▸ **TASK ITEM**
Could you restate, exactly and with nothing added, the lines from the start of the data through the line that holds "Target: yellow curtain", leaving the pictures out?
:::
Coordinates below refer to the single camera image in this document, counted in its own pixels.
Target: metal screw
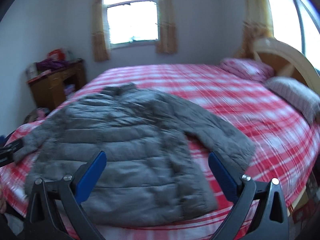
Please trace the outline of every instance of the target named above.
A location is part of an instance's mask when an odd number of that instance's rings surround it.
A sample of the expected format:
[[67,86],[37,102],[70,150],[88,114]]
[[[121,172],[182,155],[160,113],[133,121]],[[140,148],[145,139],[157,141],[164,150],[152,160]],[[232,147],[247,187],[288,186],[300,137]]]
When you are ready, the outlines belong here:
[[275,184],[275,185],[278,185],[278,184],[279,184],[279,179],[273,178],[271,181],[272,181],[272,183]]
[[35,183],[36,183],[37,185],[41,184],[41,183],[42,183],[42,179],[36,179]]
[[68,180],[72,180],[72,175],[67,174],[63,177],[63,180],[68,181]]
[[242,175],[241,177],[244,181],[249,181],[251,179],[251,177],[249,175]]

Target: yellow curtain
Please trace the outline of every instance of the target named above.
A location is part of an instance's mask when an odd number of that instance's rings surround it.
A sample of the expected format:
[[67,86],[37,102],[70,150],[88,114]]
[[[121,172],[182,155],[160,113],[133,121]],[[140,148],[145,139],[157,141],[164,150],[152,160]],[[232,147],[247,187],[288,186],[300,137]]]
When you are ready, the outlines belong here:
[[246,0],[243,42],[235,57],[252,57],[252,43],[258,38],[268,37],[273,37],[273,21],[269,0]]
[[157,5],[159,41],[156,43],[156,52],[167,54],[177,53],[177,27],[174,21],[172,0],[159,0]]
[[102,0],[92,0],[92,49],[96,62],[110,59],[109,26],[106,17]]

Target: checkered bedspread
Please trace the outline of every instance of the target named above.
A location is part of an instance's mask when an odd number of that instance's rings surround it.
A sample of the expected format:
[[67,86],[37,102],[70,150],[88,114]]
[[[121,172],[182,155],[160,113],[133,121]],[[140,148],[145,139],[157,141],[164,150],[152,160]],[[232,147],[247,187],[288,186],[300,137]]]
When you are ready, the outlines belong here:
[[[243,80],[216,66],[149,65],[111,69],[79,90],[58,109],[83,95],[97,93],[105,86],[128,82],[134,82],[140,88],[180,96],[232,123],[256,146],[256,155],[246,173],[259,181],[279,178],[288,206],[306,184],[320,149],[319,125],[309,127],[301,114],[261,84]],[[22,125],[9,142],[40,124],[41,121]],[[106,239],[200,240],[208,239],[217,230],[230,211],[231,203],[225,199],[208,167],[208,150],[194,138],[189,138],[189,148],[212,187],[219,210],[193,220],[153,228],[97,226]],[[18,165],[12,163],[0,168],[4,196],[22,215],[26,214],[28,204],[23,183],[36,156],[34,153]],[[252,205],[237,238],[244,236],[256,205],[257,202]],[[69,233],[75,236],[70,223],[67,220],[65,223]]]

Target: gray puffer jacket
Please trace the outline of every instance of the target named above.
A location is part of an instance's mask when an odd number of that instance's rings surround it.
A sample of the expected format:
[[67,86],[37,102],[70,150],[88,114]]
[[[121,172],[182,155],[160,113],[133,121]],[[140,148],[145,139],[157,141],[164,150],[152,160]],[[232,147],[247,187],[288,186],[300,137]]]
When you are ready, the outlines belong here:
[[60,180],[96,152],[107,166],[82,203],[95,224],[119,227],[163,225],[217,208],[213,192],[189,153],[186,135],[196,136],[239,172],[254,154],[252,141],[230,123],[176,96],[134,85],[106,87],[65,106],[23,138],[15,162],[40,154],[27,176]]

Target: bed frame
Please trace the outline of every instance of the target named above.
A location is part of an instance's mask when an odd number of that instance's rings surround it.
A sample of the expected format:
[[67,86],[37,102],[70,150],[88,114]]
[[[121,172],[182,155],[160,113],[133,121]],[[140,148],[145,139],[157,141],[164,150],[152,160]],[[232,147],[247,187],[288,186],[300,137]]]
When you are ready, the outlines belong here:
[[[307,60],[307,58],[290,45],[275,38],[258,39],[252,46],[254,59],[273,67],[276,76],[292,77],[308,86],[320,95],[319,72]],[[306,187],[303,188],[296,200],[288,207],[288,216],[292,214],[300,202]]]
:::
▸ **FINAL ANSWER**
Coordinates below refer to the single camera image in this document, counted in its own pixels.
Target: metal screw
Please trace the outline of every instance of the target named above.
A location is part of an instance's mask when an odd number of that instance's rings surround it.
A sample of the expected format:
[[67,86],[37,102],[70,150],[88,114]]
[[[121,172],[182,155],[160,113],[133,121]],[[140,148],[145,139],[157,141],[164,150],[152,160]],[[232,147],[247,187],[288,186],[300,137]]]
When you are ready, the outlines belong here:
[[275,184],[275,185],[278,185],[278,184],[279,184],[279,179],[273,178],[271,181],[272,181],[272,183]]
[[35,183],[36,183],[37,185],[41,184],[41,183],[42,183],[42,179],[36,179]]
[[68,180],[72,180],[72,175],[67,174],[63,177],[63,180],[68,181]]
[[242,175],[241,177],[244,181],[249,181],[251,179],[251,177],[249,175]]

Target: yellow curtain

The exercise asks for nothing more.